SOURCE MATERIAL >>
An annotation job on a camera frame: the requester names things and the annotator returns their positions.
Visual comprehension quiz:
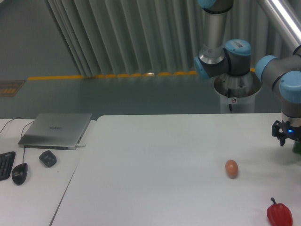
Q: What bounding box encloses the white cylindrical robot pedestal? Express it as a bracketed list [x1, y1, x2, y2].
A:
[214, 71, 261, 113]

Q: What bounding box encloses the black keyboard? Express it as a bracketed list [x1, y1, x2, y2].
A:
[0, 151, 16, 181]

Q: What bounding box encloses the closed silver laptop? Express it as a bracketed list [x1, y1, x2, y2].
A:
[18, 113, 92, 150]

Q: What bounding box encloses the black computer mouse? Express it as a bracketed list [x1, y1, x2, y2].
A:
[11, 163, 28, 186]

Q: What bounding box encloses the green pepper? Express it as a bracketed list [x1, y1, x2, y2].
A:
[292, 141, 301, 155]

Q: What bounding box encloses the grey pleated curtain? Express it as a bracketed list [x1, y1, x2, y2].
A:
[47, 0, 301, 79]

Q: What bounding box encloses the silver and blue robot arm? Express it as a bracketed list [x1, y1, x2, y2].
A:
[194, 0, 301, 146]

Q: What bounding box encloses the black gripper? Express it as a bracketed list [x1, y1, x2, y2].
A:
[271, 121, 301, 146]

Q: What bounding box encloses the brown egg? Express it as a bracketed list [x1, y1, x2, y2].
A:
[225, 160, 238, 178]

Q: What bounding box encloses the black thin cable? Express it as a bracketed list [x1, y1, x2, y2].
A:
[0, 117, 24, 134]

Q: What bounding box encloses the black mouse cable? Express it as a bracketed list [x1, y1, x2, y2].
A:
[20, 122, 35, 164]

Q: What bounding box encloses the red bell pepper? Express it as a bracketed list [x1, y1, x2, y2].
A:
[266, 197, 293, 226]

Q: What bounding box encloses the black pedestal cable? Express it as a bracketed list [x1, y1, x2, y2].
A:
[227, 88, 233, 113]

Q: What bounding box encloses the small black gadget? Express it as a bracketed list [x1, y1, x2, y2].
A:
[39, 150, 57, 168]

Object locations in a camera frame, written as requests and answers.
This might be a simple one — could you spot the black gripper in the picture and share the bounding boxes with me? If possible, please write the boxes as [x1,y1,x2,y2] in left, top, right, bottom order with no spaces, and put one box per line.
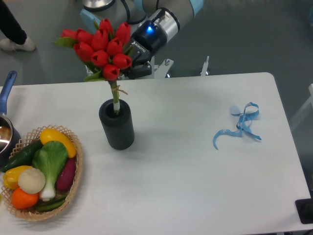
[119,21,167,80]

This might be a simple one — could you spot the red tulip bouquet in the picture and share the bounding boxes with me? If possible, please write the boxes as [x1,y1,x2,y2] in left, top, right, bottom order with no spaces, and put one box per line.
[53,18,134,115]

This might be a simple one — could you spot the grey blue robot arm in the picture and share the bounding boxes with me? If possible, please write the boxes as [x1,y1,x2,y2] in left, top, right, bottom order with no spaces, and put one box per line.
[80,0,203,80]

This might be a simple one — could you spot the dark grey ribbed vase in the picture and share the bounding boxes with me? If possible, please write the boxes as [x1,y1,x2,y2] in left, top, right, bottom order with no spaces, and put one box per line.
[99,99,134,150]

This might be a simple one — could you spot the light blue ribbon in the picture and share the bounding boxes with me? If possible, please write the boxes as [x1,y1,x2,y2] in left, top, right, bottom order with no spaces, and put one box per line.
[212,102,262,150]

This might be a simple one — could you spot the green bok choy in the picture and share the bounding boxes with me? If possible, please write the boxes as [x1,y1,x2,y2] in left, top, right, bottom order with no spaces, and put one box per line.
[32,141,67,202]

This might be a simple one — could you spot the person's legs and shoes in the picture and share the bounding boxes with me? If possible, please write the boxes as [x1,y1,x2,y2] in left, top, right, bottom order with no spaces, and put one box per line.
[0,0,36,52]

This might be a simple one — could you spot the purple sweet potato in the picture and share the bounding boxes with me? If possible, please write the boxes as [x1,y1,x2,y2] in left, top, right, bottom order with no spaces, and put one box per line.
[56,159,76,191]

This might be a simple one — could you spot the woven wicker basket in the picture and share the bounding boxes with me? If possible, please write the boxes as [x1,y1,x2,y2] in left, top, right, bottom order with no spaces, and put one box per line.
[1,125,83,221]

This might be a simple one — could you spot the dark green cucumber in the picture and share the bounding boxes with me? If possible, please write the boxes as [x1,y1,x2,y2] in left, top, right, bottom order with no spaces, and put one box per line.
[1,140,43,172]

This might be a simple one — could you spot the cream white garlic bulb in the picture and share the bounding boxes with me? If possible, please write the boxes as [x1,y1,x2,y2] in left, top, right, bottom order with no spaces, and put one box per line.
[18,167,45,194]

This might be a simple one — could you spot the green bean pods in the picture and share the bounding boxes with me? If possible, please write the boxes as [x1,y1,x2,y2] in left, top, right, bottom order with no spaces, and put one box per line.
[35,195,67,212]

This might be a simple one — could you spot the yellow bell pepper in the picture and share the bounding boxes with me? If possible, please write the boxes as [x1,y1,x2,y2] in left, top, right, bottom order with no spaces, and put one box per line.
[3,165,32,190]

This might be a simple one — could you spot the orange fruit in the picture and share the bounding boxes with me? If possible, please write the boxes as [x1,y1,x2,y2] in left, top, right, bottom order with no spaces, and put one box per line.
[11,188,39,209]

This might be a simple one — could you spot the black device at table edge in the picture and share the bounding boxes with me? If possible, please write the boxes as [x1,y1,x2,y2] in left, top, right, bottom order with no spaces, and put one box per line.
[295,198,313,224]

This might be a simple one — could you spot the blue handled saucepan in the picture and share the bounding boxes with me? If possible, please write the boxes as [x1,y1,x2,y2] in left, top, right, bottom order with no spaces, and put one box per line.
[0,70,21,168]

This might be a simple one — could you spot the white frame at right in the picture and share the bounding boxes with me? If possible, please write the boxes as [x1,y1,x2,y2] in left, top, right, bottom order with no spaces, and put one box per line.
[290,84,313,132]

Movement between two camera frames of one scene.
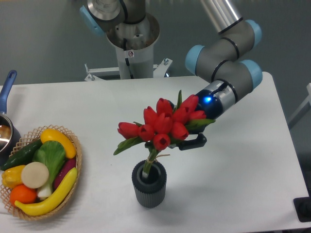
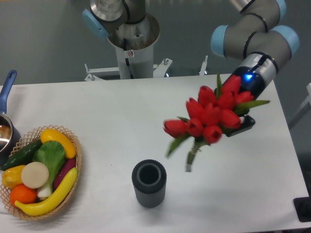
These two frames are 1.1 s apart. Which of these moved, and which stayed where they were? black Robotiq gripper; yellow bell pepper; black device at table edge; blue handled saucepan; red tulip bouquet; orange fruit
Moved: red tulip bouquet; black Robotiq gripper
Stayed: yellow bell pepper; blue handled saucepan; black device at table edge; orange fruit
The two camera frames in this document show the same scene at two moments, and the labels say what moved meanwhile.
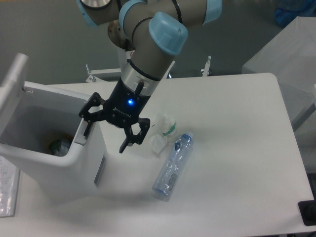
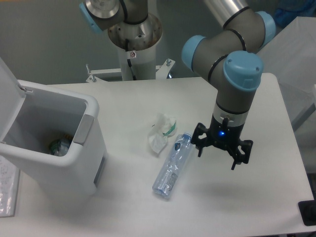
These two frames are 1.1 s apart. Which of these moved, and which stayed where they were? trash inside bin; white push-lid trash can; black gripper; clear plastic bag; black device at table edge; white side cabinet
Moved: black gripper; white push-lid trash can
Stayed: white side cabinet; black device at table edge; clear plastic bag; trash inside bin
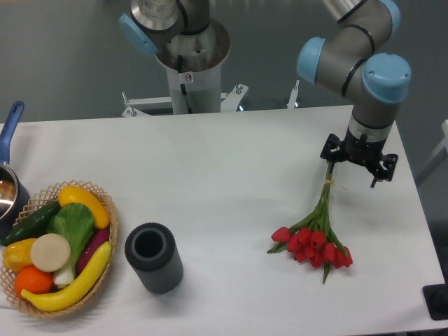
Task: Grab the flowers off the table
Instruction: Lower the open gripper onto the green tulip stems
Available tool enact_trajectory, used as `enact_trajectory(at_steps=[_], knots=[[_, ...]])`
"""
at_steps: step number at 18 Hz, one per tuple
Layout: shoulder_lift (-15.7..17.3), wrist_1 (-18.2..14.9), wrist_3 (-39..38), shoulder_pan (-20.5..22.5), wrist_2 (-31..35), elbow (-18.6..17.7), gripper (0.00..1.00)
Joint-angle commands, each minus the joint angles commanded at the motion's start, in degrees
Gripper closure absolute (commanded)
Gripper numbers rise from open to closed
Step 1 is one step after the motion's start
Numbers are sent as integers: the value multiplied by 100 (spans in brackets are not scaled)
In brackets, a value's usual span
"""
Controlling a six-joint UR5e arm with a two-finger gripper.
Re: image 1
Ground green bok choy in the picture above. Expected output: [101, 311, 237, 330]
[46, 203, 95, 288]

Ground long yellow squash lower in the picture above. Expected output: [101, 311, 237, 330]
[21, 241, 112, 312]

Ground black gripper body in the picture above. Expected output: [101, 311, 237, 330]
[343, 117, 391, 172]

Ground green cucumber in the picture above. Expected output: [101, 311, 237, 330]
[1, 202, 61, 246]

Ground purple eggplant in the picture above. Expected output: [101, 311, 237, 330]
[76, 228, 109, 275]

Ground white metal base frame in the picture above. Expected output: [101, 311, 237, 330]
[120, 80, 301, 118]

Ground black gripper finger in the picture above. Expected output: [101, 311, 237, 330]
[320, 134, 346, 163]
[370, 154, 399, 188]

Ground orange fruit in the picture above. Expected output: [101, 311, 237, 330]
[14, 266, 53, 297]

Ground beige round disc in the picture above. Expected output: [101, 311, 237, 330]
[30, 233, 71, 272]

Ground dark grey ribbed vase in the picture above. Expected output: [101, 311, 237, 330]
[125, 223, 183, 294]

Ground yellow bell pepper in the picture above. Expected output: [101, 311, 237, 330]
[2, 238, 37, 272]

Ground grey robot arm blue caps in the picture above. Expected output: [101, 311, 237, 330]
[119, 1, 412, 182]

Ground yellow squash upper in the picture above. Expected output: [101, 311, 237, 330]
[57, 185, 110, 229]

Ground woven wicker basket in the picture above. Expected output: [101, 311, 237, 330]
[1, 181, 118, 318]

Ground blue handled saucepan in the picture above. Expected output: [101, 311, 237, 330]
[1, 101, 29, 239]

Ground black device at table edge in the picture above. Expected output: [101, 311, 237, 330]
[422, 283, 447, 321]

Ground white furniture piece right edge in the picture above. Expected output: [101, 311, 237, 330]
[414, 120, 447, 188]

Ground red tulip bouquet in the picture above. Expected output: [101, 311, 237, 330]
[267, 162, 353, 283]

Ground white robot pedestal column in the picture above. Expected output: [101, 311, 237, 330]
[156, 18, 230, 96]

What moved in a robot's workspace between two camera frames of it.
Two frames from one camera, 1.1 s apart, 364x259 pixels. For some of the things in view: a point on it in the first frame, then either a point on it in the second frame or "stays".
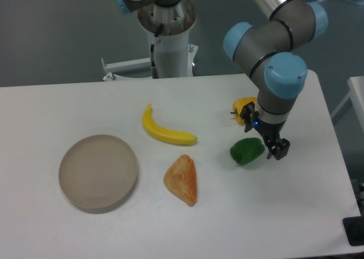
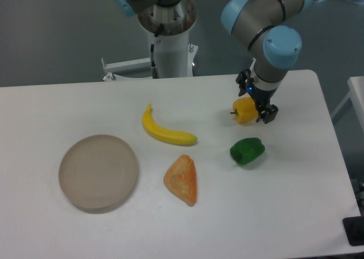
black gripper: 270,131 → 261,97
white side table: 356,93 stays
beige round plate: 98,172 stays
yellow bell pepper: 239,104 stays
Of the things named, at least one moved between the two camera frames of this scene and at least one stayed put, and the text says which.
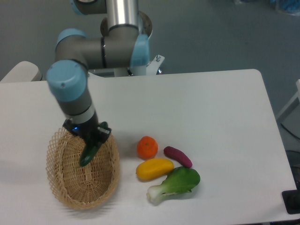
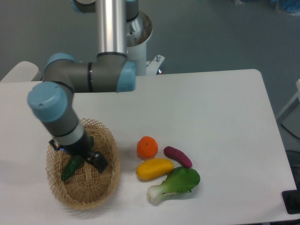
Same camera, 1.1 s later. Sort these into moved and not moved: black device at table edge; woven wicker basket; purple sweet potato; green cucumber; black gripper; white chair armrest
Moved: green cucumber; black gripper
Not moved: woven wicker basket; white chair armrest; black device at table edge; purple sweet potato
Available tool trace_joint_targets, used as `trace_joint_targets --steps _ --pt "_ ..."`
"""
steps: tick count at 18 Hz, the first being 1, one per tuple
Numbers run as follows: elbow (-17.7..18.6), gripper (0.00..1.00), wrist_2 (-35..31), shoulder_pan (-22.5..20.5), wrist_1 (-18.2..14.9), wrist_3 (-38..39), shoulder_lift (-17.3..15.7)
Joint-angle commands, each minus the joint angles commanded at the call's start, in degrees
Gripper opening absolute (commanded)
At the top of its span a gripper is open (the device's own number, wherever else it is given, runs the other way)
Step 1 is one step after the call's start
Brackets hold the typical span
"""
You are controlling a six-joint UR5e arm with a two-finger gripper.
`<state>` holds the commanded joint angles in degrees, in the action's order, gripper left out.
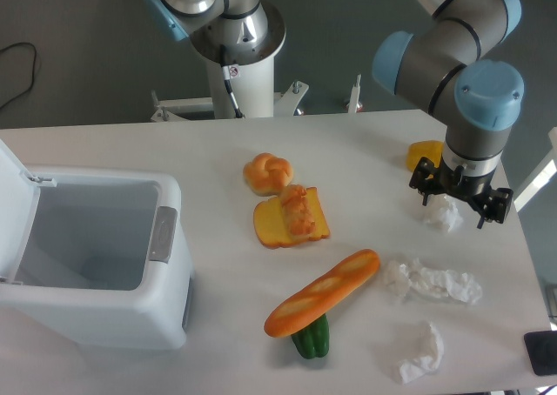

PROBLEM DETAILS >> In the material above, find each line that has the string "first" and return it.

EXERCISE RESULT >>
Two frames from one camera, 1.1 s apart, 364x259 pixels. For some of the things in view: a point on it in the first frame, then either a point on it in the second frame or "stays".
steps: tick count at 18 Hz, the first being 1, one per tuple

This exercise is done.